TASK OBJECTIVE:
Could you return all of the entries below exactly, minus the pictures?

== MATERIAL FOR THE TASK ==

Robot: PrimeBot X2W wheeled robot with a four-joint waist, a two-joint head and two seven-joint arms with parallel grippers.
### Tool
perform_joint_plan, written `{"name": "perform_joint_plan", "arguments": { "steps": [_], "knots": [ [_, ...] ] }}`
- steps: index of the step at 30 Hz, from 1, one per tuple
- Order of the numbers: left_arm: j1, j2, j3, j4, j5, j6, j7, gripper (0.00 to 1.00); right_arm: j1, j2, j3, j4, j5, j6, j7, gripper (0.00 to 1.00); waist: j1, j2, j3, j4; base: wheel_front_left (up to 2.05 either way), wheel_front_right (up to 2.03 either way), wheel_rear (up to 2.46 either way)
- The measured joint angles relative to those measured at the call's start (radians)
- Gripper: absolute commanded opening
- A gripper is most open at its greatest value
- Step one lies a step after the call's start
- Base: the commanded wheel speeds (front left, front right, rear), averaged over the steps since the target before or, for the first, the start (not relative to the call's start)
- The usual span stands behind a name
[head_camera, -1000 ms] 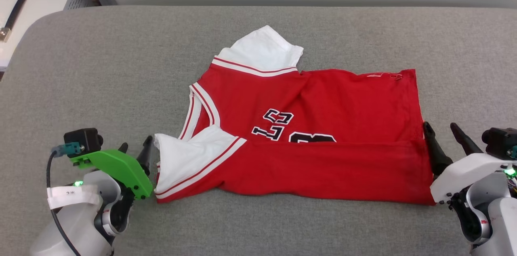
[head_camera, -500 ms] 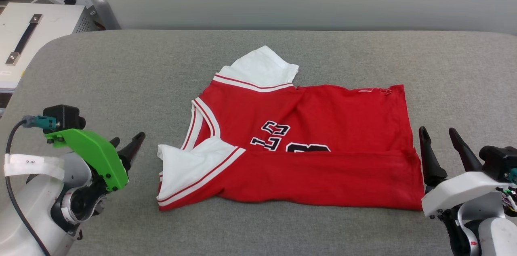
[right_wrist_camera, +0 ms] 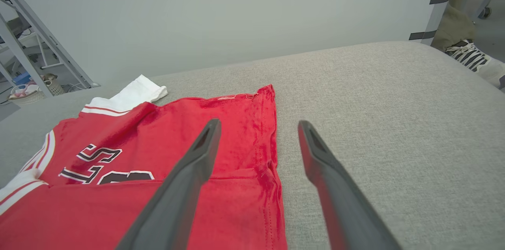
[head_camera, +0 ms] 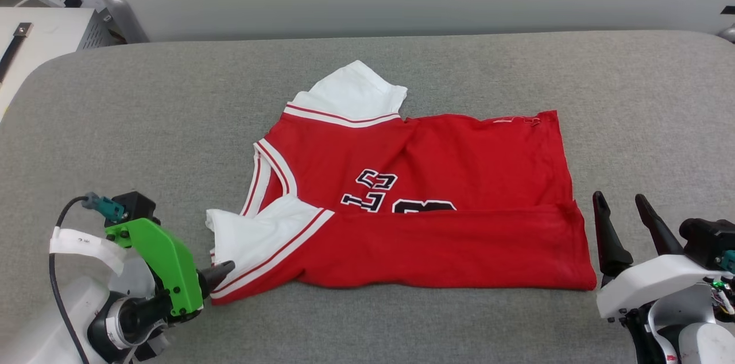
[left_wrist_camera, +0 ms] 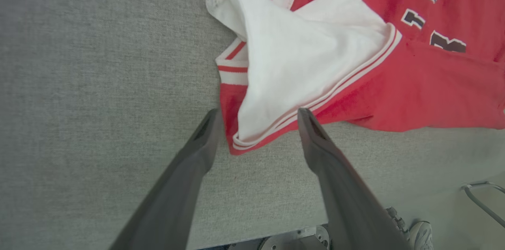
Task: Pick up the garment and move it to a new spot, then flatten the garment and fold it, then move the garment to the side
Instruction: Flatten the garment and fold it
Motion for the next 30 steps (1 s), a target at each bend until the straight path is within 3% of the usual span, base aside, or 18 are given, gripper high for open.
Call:
{"name": "perform_joint_plan", "arguments": {
  "steps": [6,15,16,17,18,26,30],
  "knots": [
    [-0.004,-0.060,-0.029,0.099,-0.002,-0.012,0.013,1.00,0.005,0.005,0.003,-0.007,0.000,0.000,0.012,1.00,0.0000,0.0000,0.021,-0.013,0.00,0.00,0.00],
    [-0.063,-0.104,-0.059,0.248,0.004,-0.084,0.026,1.00,0.004,0.008,-0.016,-0.004,0.030,0.000,0.021,1.00,0.0000,0.0001,0.058,-0.033,0.00,0.00,0.00],
    [-0.068,-0.105,-0.061,0.257,0.008,-0.092,0.028,0.62,0.004,0.009,-0.018,-0.003,0.034,0.000,0.021,1.00,0.0000,0.0001,0.061,-0.035,0.00,0.00,0.00],
    [-0.074,-0.106,-0.062,0.265,0.010,-0.101,0.027,0.36,0.004,0.010,-0.020,-0.002,0.035,0.000,0.022,1.00,0.0000,0.0001,0.065,-0.036,0.00,0.00,0.00],
    [-0.077,-0.106,-0.064,0.270,0.011,-0.105,0.028,0.02,0.004,0.010,-0.021,0.000,0.036,0.000,0.021,1.00,0.0000,0.0001,0.067,-0.037,0.00,0.00,0.00],
    [-0.095,-0.110,-0.084,0.256,0.069,-0.122,-0.019,0.00,0.003,-0.008,-0.057,0.023,0.051,0.000,0.039,1.00,0.0000,0.0000,0.062,-0.028,0.00,0.00,0.00],
    [-0.093,-0.104,-0.091,0.183,0.096,-0.117,-0.050,0.00,0.005,-0.034,-0.077,0.044,0.088,0.000,0.123,1.00,0.0000,0.0000,0.042,-0.021,0.00,0.00,0.00]
  ]
}}
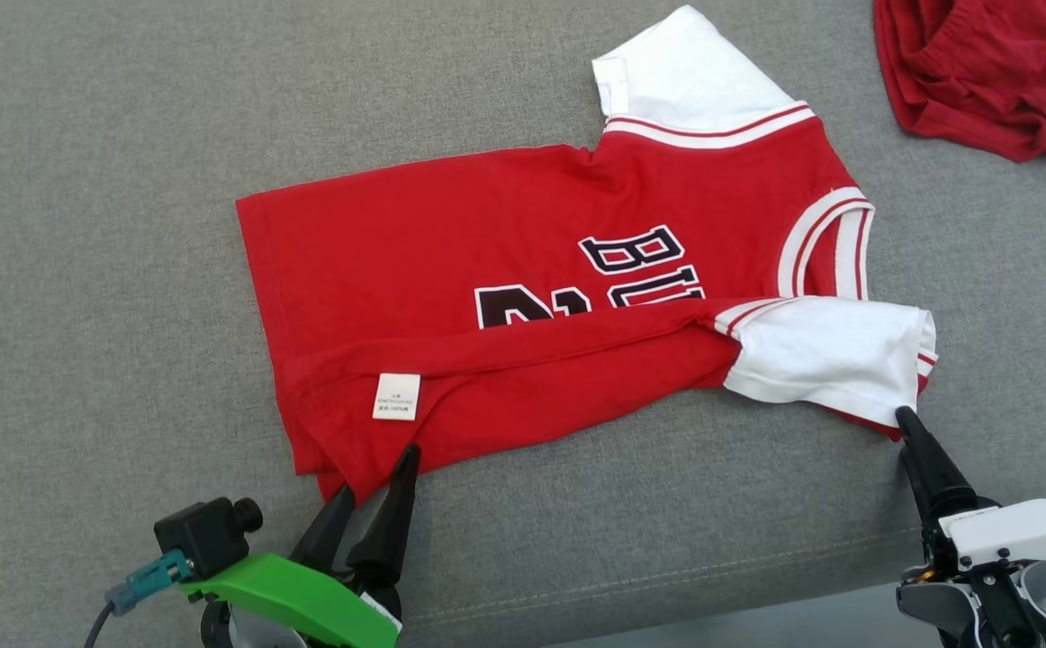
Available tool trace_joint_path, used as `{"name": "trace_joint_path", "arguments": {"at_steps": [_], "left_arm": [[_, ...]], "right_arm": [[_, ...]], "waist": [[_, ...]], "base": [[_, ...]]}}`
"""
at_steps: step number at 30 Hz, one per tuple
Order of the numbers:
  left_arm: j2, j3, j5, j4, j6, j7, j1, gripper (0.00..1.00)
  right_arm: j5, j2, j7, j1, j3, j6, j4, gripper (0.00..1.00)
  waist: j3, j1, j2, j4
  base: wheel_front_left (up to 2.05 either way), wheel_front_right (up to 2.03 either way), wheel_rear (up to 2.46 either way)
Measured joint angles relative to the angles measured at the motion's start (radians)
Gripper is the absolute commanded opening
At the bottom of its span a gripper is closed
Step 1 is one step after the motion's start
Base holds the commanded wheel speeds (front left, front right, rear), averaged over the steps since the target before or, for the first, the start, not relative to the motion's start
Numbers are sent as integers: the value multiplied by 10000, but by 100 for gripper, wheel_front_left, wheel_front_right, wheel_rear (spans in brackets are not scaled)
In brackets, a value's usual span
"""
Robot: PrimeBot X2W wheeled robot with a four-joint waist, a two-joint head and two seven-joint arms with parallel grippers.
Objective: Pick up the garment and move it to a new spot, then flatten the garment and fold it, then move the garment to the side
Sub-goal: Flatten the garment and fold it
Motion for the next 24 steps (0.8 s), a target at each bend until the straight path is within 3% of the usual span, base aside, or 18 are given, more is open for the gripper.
{"name": "trace_joint_path", "arguments": {"at_steps": [15, 16, 17, 18, 19, 21, 24], "left_arm": [[4, -35, 267, 186, -8, 86, -591, 100], [-6, -35, 267, 190, -8, 86, -600, 100], [-19, -40, 267, 199, -8, 86, -607, 100], [-38, -42, 267, 219, -8, 86, -624, 100], [-54, -46, 267, 232, -10, 86, -648, 100], [-75, -48, 267, 265, -15, 86, -694, 100], [-96, -36, 267, 318, -86, 84, -746, 100]], "right_arm": [[-98, 228, -27, -806, -109, 25, 69, 100], [-81, 261, -25, -825, -98, 33, 75, 90], [-65, 299, -25, -846, -94, 71, 90, 68], [-36, 328, -25, -872, -96, 102, 113, 55], [-23, 339, -25, -912, -96, 102, 146, 28], [-23, 347, -8, -1008, -96, 119, 190, 0], [-27, 261, 36, -1158, -148, 117, 316, 0]], "waist": [[287, 0, 0, 221], [285, 0, 0, 233], [286, 0, 0, 242], [286, 0, 0, 249], [286, 0, 0, 254], [284, 0, 0, 259], [283, 0, 0, 254]], "base": [[0, 0, 0], [0, 0, 0], [0, 0, 0], [0, 0, 0], [0, 0, 0], [0, 0, 0], [0, 0, 0]]}}
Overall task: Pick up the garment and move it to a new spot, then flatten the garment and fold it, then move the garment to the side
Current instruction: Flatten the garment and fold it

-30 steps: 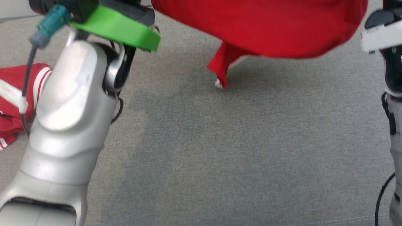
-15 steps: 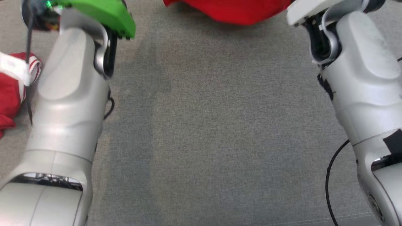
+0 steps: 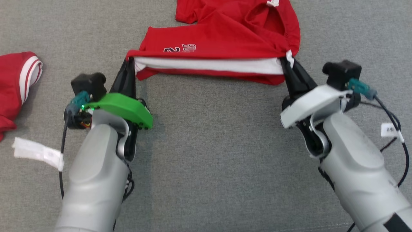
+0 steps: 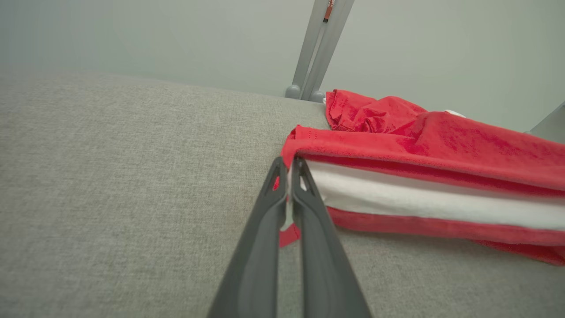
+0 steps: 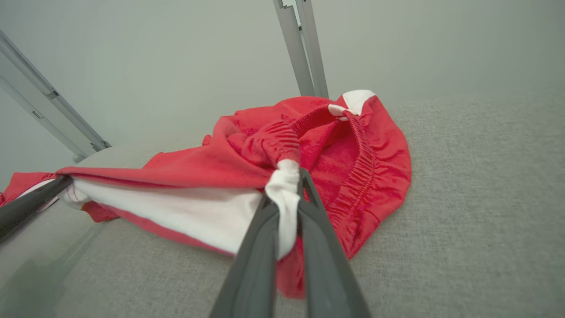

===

WRITTEN RESPONSE:
Robot: PrimeBot X2W wheeled robot with a four-joint waist, a two-joint head and two seven-joint arms with parallel grippers.
### Tool
perform_joint_plan, written `{"name": "perform_joint_plan", "arguments": { "steps": [_], "knots": [ [_, ...] ] }}`
- steps: index of the step at 30 Hz, from 1, one per tuple
- Order of the numbers: left_arm: j1, j2, j3, j4, j5, j6, j7, gripper (0.00 to 1.00); right_arm: j1, j2, j3, j4, j5, j6, j7, gripper (0.00 to 1.00); waist: j1, j2, j3, j4; base: wheel_front_left (up to 2.05 either way), wheel_front_right (up to 2.03 either way), wheel_rear (up to 2.46 either way)
- The measured joint angles relative to those measured at the call's start (radians)
- Gripper: absolute commanded opening
- A gripper is most open at its greatest value
- Step one lies a step after the call's start
- Base: the commanded wheel speeds (front left, front right, rear), averaged over the steps since the target before or, for the first, the start (not relative to the call's start)
- The usual span stands behind a name
[head_camera, -1000 ms] 
[head_camera, -500 ms] 
[right_wrist_camera, +0 ms] 
[head_camera, +0 ms] 
[left_wrist_camera, +0 ms] 
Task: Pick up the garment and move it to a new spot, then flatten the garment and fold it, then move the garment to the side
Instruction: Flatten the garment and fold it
Motion for the next 30 steps (1 s), a target at each bend until the straight path is within 3% of the usual span, base aside, or 18 are given, gripper high for open.
Call:
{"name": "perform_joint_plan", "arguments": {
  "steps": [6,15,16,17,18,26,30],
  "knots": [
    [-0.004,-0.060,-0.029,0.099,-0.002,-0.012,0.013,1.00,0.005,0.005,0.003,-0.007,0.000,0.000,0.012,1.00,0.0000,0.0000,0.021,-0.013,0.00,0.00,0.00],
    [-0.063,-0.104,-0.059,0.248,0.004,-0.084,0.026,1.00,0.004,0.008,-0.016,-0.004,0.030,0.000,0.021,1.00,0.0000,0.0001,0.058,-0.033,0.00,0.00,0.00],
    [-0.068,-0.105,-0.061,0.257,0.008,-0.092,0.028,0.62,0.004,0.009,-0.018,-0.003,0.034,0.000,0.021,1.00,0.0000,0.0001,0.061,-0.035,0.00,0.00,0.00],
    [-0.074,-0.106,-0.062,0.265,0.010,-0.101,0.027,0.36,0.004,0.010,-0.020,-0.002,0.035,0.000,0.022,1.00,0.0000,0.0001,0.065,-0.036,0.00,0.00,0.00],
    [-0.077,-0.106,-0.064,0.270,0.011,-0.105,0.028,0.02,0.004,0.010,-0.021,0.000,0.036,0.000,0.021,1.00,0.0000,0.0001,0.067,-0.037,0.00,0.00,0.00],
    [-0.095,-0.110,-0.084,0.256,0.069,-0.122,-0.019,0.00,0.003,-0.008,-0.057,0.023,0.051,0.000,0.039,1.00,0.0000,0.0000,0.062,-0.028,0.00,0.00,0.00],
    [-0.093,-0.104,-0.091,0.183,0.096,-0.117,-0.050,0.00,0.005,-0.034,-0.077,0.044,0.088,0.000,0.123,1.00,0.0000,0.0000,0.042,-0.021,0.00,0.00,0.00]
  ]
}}
Available tool trace_joint_path, used as `{"name": "trace_joint_path", "arguments": {"at_steps": [_], "left_arm": [[_, ...]], "right_arm": [[_, ...]], "waist": [[_, ...]], "base": [[_, ...]]}}`
"""
at_steps: step number at 30 Hz, one per tuple
Order of the numbers:
  left_arm: j2, j3, j5, j4, j6, j7, j1, gripper (0.00..1.00)
  right_arm: j5, j2, j7, j1, j3, j6, j4, gripper (0.00..1.00)
  waist: j3, j1, j2, j4
  base: wheel_front_left (up to 2.05 either way), wheel_front_right (up to 2.03 either way), wheel_rear (up to 2.46 either way)
Measured joint angles relative to the angles measured at the motion's start (radians)
Gripper is the absolute commanded opening
At the bottom of its span a gripper is closed
Step 1 is one step after the motion's start
Base holds the commanded wheel speeds (front left, front right, rear), averaged over the steps since the target before or, for the first, the start, not relative to the motion's start
Numbers are sent as integers: the value multiplied by 10000, but by 100 for gripper, wheel_front_left, wheel_front_right, wheel_rear (spans in brackets are not scaled)
In brackets, a value's usual span
"""
Robot: PrimeBot X2W wheeled robot with a four-joint waist, a two-joint head and two seven-joint arms with parallel grippers.
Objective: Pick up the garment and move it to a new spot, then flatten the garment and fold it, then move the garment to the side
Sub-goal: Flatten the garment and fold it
Motion for the next 24 steps (0.8 s), a target at each bend until the straight path is within 3% of the usual span, base aside, or 18 are given, more is open for the gripper.
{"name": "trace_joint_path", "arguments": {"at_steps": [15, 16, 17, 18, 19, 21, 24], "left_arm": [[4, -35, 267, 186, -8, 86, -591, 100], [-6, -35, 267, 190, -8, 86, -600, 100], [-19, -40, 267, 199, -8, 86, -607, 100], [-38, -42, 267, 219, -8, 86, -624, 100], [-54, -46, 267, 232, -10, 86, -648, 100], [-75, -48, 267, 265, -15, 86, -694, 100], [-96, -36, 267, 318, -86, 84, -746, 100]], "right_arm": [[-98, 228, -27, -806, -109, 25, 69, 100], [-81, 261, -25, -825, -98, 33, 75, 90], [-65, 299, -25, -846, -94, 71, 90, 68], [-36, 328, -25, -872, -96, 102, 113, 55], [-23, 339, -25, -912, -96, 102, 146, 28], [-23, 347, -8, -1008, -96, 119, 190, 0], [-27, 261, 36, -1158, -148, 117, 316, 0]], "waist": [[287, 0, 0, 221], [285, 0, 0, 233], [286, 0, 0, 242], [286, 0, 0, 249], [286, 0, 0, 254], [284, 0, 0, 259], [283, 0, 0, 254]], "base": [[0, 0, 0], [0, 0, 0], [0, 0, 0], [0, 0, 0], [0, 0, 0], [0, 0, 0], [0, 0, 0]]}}
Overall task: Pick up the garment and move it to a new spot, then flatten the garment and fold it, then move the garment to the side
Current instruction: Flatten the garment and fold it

-30 steps: 
-15 steps: 
+0 steps: 
+0 steps: 
+0 steps: 

The exercise is finished.